>>>

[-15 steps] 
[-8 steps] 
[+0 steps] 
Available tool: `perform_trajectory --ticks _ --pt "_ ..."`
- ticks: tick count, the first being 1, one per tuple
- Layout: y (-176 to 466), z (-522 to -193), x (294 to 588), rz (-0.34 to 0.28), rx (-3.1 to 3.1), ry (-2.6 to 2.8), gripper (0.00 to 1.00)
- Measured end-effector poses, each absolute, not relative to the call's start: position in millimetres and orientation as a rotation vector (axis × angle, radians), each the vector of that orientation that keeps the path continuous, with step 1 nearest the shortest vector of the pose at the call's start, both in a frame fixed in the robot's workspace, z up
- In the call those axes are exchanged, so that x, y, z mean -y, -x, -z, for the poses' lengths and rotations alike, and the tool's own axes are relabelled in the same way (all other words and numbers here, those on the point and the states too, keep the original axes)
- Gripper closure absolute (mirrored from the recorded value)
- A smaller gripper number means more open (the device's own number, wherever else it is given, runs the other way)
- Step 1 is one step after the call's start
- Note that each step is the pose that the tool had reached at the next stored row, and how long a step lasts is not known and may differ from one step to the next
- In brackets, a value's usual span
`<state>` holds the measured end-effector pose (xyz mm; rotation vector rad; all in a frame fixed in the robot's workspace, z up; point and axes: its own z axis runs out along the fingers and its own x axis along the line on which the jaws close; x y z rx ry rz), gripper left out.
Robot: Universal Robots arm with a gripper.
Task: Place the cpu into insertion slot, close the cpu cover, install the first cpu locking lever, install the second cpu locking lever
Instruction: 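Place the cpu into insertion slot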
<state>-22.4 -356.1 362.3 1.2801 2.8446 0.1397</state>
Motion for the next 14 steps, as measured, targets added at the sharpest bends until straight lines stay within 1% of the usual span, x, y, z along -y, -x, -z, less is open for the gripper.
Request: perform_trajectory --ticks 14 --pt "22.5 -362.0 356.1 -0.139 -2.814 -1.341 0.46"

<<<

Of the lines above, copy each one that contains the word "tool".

Available tool: `perform_trajectory --ticks _ --pt "_ ..."`
- In the call those axes are exchanged, so that x, y, z mean -y, -x, -z, for the poses' lengths and rotations alike, and the tool's own axes are relabelled in the same way (all other words and numbers here, those on the point and the states too, keep the original axes)
- Note that each step is the pose that the tool had reached at the next stored row, and how long a step lasts is not known and may differ from one step to the next

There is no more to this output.